Required work: Set down the data again word for word. Skip any pictures.

------ Supplied information

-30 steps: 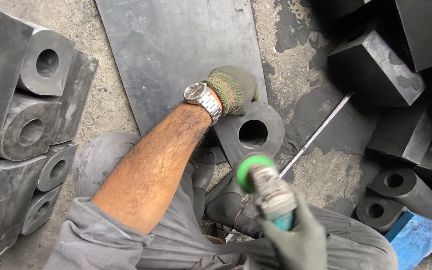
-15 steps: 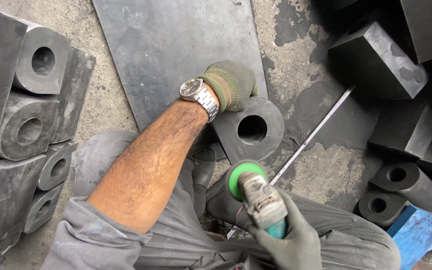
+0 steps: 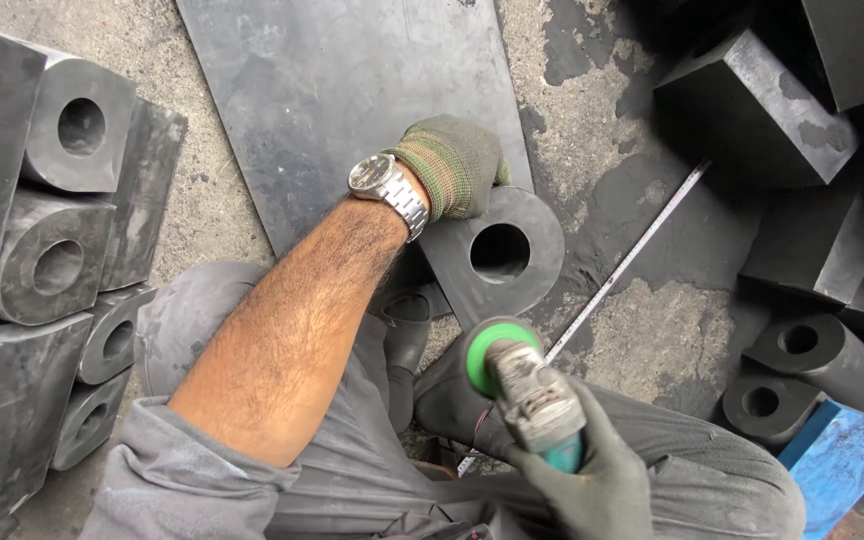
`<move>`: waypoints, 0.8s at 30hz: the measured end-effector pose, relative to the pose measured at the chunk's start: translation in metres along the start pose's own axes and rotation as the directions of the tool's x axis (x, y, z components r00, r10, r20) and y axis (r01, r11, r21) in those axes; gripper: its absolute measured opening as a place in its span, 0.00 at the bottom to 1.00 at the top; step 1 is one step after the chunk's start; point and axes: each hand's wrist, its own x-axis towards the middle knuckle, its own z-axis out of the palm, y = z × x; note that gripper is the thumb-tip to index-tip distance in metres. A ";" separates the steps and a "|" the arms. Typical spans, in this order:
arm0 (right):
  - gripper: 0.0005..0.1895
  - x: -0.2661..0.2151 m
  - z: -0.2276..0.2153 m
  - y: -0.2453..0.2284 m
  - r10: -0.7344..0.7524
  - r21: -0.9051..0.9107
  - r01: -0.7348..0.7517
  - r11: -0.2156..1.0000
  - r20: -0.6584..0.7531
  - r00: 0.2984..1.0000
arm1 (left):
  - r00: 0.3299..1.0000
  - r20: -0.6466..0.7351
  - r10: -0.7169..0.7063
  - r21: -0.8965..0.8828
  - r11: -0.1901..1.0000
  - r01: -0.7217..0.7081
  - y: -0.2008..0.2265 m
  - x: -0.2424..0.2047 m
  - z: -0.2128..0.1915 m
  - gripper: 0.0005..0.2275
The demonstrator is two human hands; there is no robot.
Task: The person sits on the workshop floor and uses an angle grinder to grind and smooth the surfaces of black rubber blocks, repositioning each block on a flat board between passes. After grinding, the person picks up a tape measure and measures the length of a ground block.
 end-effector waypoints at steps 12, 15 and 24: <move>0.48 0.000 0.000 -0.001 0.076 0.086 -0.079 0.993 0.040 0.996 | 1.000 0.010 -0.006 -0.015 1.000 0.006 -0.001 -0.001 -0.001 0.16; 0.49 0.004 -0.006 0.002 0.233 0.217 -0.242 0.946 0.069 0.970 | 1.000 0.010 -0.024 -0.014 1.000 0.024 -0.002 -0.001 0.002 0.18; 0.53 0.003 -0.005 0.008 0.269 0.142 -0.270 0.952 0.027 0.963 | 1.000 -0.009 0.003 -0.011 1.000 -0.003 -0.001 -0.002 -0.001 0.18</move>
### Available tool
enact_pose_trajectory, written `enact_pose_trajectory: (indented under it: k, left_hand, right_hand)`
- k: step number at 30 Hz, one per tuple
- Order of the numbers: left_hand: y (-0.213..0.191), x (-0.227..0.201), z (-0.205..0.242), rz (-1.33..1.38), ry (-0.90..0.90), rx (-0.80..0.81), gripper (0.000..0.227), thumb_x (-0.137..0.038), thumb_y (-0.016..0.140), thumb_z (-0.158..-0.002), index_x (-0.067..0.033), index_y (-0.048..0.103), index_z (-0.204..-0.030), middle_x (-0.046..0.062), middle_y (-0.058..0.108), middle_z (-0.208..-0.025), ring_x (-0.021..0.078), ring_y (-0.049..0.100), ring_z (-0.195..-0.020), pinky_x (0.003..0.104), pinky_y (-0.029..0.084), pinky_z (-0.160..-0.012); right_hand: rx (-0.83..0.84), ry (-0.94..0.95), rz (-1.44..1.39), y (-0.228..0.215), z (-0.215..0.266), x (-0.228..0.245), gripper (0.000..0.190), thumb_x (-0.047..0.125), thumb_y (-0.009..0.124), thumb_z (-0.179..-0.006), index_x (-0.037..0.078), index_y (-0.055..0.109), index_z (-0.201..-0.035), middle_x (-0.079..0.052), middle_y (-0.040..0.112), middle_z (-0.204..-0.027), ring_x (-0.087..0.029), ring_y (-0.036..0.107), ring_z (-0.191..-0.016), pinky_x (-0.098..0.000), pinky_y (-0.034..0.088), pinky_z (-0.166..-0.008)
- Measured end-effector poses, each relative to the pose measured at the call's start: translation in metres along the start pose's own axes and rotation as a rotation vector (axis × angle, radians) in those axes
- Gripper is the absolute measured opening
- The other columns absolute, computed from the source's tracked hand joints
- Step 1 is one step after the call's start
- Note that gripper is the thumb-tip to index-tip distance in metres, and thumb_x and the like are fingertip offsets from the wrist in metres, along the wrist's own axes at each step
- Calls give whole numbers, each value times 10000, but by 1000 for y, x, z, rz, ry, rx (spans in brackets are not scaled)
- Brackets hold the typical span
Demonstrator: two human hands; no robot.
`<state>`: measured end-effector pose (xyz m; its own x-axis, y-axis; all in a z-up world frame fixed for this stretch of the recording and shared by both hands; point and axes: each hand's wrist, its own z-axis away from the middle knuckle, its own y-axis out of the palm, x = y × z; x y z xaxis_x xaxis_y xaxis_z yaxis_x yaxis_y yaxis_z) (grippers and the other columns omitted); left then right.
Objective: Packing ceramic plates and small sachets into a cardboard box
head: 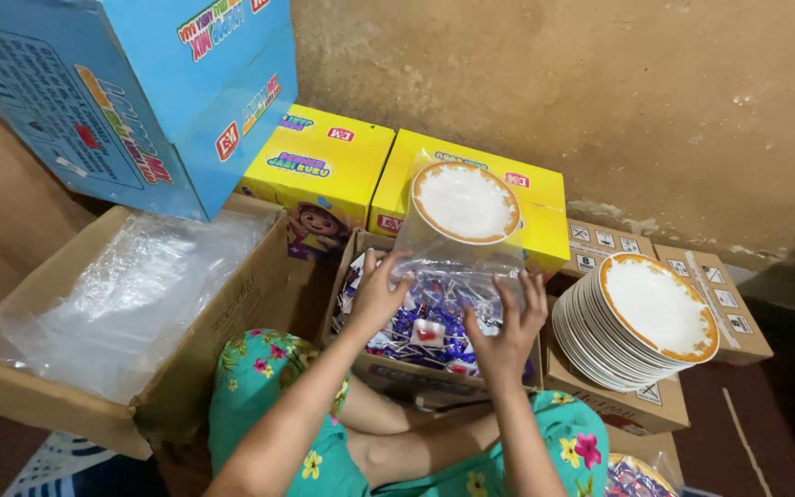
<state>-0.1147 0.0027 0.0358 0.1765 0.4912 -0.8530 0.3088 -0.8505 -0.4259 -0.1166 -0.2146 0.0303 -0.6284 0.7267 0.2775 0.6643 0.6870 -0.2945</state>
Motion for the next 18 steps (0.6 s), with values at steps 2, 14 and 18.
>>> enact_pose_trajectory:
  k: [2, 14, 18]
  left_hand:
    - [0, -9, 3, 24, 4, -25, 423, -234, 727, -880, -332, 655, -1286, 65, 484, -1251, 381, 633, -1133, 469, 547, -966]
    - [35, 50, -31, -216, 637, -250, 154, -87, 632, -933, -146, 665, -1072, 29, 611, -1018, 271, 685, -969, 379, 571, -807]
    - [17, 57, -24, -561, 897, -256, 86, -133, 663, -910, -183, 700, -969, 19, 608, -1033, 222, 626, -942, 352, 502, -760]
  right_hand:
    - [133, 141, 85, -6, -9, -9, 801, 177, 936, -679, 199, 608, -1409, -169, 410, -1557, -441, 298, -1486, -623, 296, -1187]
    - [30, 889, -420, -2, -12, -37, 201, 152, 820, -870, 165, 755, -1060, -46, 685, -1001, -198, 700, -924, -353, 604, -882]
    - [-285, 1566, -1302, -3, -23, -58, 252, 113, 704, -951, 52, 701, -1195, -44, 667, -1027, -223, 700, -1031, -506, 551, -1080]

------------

Exercise response:
-30 steps: 
-15 steps: 
+0 steps: 
`<move>`: waypoints, 0.8s at 30hz: the measured end-effector pose, relative to the pose measured at the chunk's start: translation in metres along the start pose's own axes and rotation as the directions of the tool's x axis (x, y, z components r00, r10, r20) and y axis (r01, r11, r21) in those axes; gripper: its absolute measured opening as a place in its span, 0.00 at the bottom to 1.00 at the top; step 1 is one step after the chunk's start; point and axes: each hand's wrist, its own x-axis towards the middle knuckle, its own z-axis out of the palm, y = z × x; note that gripper is the thumb-tip to index-tip distance in metres. A ";" separates the steps and a "|" the arms. Typical spans, in this order:
arm0 (right):
  - gripper: 0.0005..0.1895
  - x: -0.2661..0.2151 m
  - z: -0.2276..0.2153 m
  - y: -0.2453..0.2284 m
  - r10: -0.7344..0.7524
  - r21: -0.9051..0.9107
  - r01: -0.7348..0.7517
  - r11: -0.2156..1.0000
  - r20: -0.6584..0.7531
  - r00: 0.2984..1.0000
arm1 (left):
  - r00: 0.3299..1.0000
  - r20: -0.6466..0.7351
  - r10: -0.7169..0.7063
  - r21: -0.8965..0.8828
  - r11: -0.1901..1.0000
  - r01: -0.7217..0.7081
  - y: -0.2008..0.2265 m
  - x: -0.2424..0.2047 m
  - z: -0.2128..0.1915 m
  - gripper: 0.0005..0.2275
The demonstrator is two human hands; there is no robot.
Task: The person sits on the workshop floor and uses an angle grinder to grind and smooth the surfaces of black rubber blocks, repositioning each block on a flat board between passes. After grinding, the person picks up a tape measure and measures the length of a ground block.
 end-effector waypoints at steps 12, 15 and 24: <move>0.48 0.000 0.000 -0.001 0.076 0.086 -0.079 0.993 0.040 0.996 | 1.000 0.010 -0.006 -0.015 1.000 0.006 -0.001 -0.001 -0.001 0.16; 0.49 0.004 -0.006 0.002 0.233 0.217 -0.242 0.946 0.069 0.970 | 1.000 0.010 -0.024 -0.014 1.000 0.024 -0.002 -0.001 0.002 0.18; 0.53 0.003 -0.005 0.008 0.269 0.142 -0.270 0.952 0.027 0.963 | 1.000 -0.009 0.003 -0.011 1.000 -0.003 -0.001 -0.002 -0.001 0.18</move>
### Available tool
enact_pose_trajectory, written `enact_pose_trajectory: (indented under it: k, left_hand, right_hand)`
- k: step number at 30 Hz, one per tuple
- Order of the numbers: left_hand: y (-0.213..0.191), x (-0.227..0.201), z (-0.205..0.242), rz (-1.33..1.38), ry (-0.90..0.90), rx (-0.80..0.81), gripper (0.000..0.227), thumb_x (-0.137..0.038), thumb_y (-0.016..0.140), thumb_z (-0.158..-0.002), index_x (-0.067..0.033), index_y (-0.048..0.103), index_z (-0.204..-0.030), middle_x (-0.046..0.062), middle_y (-0.058..0.108), middle_z (-0.208..-0.025), ring_x (-0.021..0.078), ring_y (-0.049..0.100), ring_z (-0.195..-0.020), pinky_x (0.003..0.104), pinky_y (-0.029..0.084), pinky_z (-0.160..-0.012); right_hand: rx (-0.83..0.84), ry (-0.94..0.95), rz (-1.44..1.39), y (-0.228..0.215), z (-0.215..0.266), x (-0.228..0.245), gripper (0.000..0.190), thumb_x (-0.047..0.125), thumb_y (-0.009..0.124), thumb_z (-0.179..-0.006), index_x (-0.037..0.078), index_y (-0.055..0.109), index_z (-0.201..-0.035), middle_x (-0.079..0.052), middle_y (-0.040..0.112), middle_z (-0.204..-0.027), ring_x (-0.087..0.029), ring_y (-0.036..0.107), ring_z (-0.191..-0.016), pinky_x (-0.098..0.000), pinky_y (-0.034..0.088), pinky_z (-0.166..-0.008)
- Measured end-effector poses, each relative to the pose measured at the call's start: translation in metres along the start pose's own axes and rotation as a rotation vector (axis × angle, radians) in those axes
- Gripper is the absolute measured opening
- The other columns absolute, computed from the source's tracked hand joints
- Step 1 is one step after the call's start
- Note that gripper is the thumb-tip to index-tip distance in metres, and thumb_x and the like are fingertip offsets from the wrist in metres, along the wrist's own axes at each step
- Calls give whole numbers, each value times 10000, but by 1000 for y, x, z, rz, ry, rx (spans in brackets are not scaled)
- Brackets hold the typical span
Demonstrator: two human hands; no robot.
`<state>`: measured end-effector pose (xyz m; its own x-axis, y-axis; all in a z-up world frame fixed for this stretch of the recording and shared by both hands; point and axes: each hand's wrist, its own z-axis away from the middle knuckle, its own y-axis out of the palm, x = y × z; x y z xaxis_x xaxis_y xaxis_z yaxis_x yaxis_y yaxis_z) (grippers and the other columns omitted); left then right.
Objective: Packing ceramic plates and small sachets into a cardboard box
head: 
<state>-0.1147 0.0027 0.0358 0.1765 0.4912 -0.8530 0.3088 -0.8505 -0.4259 -0.1166 -0.2146 0.0303 -0.6284 0.7267 0.2775 0.6643 0.6870 -0.2945</state>
Motion for the next 18 steps (0.6 s), with values at steps 2, 14 and 18.
>>> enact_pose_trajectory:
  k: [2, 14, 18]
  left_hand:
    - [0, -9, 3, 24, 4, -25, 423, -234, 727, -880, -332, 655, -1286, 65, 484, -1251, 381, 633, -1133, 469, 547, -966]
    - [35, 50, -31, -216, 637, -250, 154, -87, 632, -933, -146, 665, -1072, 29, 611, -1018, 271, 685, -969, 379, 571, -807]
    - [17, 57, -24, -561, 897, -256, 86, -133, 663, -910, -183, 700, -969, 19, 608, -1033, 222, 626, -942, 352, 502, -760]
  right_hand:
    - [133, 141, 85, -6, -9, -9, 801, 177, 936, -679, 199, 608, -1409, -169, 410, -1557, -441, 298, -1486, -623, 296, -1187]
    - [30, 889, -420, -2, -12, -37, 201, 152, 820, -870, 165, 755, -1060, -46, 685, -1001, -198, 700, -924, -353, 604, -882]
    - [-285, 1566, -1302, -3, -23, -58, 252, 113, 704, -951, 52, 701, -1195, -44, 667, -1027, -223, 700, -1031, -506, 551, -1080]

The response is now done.